My friend, off work due to the evacuation, suggested we get a little closer. I refused, not out of fear of being caught up in the situation, but because I know what happens. I didn’t want to involve myself in that paranoid atmosphere and have my every movement monitored by on-the-edge cops. I’d already seen two officers inspect a bin across the street from my room. No, it is best to extricate oneself from any potential danger, state-caused or not.

The state really comes into its own in crises – an almost perfect opportunity to reaffirm the notion that it is our protector, saviour and national figurehead to provide objectivity and reassurance in times of need. Such was the rhetoric put forward by Prime Minister Tony Abbott, the New South Wales Premier, and Chief of Police in public addresses, with a dash of fear-mongering. “Don’t worry (but worry), we are under control (but be careful, these people threaten democracy), and will keep you safe (no promises)”. This recurring theme became grating enough to ignore the news for several hours.

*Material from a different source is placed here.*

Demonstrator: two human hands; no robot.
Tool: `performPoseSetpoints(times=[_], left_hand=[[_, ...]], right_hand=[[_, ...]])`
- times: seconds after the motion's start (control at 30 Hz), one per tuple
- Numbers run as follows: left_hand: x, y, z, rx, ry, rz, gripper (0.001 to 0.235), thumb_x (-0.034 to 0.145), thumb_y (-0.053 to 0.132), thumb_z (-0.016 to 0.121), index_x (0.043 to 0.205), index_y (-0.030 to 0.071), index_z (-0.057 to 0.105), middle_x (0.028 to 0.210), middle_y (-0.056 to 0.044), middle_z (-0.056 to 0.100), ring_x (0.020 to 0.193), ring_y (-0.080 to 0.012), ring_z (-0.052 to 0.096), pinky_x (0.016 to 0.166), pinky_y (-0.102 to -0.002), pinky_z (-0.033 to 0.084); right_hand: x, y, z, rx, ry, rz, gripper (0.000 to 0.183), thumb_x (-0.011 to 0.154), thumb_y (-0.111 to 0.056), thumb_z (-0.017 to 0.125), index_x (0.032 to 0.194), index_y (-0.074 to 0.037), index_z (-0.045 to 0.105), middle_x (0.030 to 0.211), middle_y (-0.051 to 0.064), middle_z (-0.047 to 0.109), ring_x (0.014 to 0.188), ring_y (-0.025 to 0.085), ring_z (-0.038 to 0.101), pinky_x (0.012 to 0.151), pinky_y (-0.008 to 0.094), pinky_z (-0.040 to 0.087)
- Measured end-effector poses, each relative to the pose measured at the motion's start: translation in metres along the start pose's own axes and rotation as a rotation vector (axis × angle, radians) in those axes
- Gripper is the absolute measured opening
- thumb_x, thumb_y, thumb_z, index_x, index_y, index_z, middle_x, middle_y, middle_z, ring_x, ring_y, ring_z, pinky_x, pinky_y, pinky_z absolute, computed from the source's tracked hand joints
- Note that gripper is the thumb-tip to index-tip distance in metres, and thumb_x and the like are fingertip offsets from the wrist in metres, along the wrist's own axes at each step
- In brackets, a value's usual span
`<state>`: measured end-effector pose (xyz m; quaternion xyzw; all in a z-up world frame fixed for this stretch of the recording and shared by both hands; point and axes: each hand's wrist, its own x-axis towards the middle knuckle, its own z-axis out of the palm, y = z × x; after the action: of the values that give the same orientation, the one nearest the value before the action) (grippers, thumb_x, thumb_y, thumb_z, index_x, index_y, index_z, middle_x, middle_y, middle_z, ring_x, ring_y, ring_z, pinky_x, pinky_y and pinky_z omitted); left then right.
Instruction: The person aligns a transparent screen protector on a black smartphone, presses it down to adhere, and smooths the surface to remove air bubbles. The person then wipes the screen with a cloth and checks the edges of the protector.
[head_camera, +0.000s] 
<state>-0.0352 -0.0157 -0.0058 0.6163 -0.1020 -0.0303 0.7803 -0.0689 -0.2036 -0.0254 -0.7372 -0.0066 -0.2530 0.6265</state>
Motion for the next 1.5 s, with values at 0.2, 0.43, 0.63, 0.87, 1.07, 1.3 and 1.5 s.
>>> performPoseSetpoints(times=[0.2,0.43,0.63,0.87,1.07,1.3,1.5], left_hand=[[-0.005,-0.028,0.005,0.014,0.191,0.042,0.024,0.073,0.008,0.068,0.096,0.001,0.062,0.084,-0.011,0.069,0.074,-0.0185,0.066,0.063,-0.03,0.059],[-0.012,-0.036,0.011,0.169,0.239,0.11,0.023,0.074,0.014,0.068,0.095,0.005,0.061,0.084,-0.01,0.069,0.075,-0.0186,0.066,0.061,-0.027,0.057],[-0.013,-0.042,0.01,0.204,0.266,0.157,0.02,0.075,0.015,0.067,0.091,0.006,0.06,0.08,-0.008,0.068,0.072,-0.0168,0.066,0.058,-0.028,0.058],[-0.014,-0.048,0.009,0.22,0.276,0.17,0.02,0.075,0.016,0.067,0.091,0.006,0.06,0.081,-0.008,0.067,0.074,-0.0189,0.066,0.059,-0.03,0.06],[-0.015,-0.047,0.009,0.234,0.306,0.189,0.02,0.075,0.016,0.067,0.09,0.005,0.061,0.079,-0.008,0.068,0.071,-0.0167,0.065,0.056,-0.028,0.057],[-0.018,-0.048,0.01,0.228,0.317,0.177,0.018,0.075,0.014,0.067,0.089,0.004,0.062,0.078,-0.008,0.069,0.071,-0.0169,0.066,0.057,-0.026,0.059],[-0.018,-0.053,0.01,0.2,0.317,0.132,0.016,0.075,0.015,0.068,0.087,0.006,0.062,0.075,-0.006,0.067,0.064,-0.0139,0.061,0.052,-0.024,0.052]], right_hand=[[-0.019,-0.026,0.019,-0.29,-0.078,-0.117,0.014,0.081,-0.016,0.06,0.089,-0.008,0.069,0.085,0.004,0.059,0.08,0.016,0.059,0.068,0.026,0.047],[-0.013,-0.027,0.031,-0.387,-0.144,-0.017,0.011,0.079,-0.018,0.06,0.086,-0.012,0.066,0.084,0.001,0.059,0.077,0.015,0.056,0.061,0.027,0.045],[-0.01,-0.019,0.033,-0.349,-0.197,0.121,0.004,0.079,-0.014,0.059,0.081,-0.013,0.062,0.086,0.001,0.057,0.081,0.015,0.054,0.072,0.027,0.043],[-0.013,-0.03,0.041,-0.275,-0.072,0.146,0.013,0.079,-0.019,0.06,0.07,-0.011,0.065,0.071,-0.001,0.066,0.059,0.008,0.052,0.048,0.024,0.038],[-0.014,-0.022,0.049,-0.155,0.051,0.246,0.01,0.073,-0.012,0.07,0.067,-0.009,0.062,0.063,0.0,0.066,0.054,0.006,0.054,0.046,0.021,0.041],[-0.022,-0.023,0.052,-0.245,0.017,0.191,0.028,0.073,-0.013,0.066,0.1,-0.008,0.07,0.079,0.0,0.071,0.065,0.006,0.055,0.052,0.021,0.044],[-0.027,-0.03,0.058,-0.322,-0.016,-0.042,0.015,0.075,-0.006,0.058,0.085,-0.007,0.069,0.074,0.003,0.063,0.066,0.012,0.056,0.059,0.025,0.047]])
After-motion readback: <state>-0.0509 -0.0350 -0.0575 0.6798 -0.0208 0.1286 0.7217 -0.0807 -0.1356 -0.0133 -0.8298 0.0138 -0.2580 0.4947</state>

The lack of information given out was concerning. We only know now exactly what the criminals (terrorists?) wanted, and the ins and outs of negotiation process today. We didn’t know that they were talking about bombs until this morning. I can’t imagine how this information could be anything other than useful. Yesterday, I presumed that the cops inspecting the bin were doing so out of precaution, but now I realise my pre-bed fears of being blown up in the middle of the night were not so irrational after all!

I slept with relief that nobody had yet been harmed. My heart sank as I picked up my phone this morning. Needless deaths.

I don’t know respond to this news on its own terms. But what can we do?

I don’t pretend to know of a perfect solution to terrorist and hostage situations, but the way the state handles them is far from acceptable. I can predict down to a tee what will happen: the Australian government will use the tragedy as an excuse for some legislation, that they’ve most likely been waiting to implement for years, that punishes the peaceful and innocent, curtailing their freedom. It will be ‘proof’ that Australia’s already expansive police state is not powerful enough, and that in the name of national security, some people’s liberty must be trimmed back.

I’m not psychic, I just pay attention. Australians have been psychologically prepared for a crisis by weekly reminders from their wise overlords that there is some esoteric threat to the country – that there are people that just don’t like them and will do anything to harm them. So now instead of viewing this incident in isolation as it should, as an attack on person and property, the entire nation will be embroiled in a mini Cold War against an unseen enemy.

So what we should do is ignore the state as best as possible. Do what is sensible to protect you, your family and your friends, and then get back to living. This time, let’s not get led.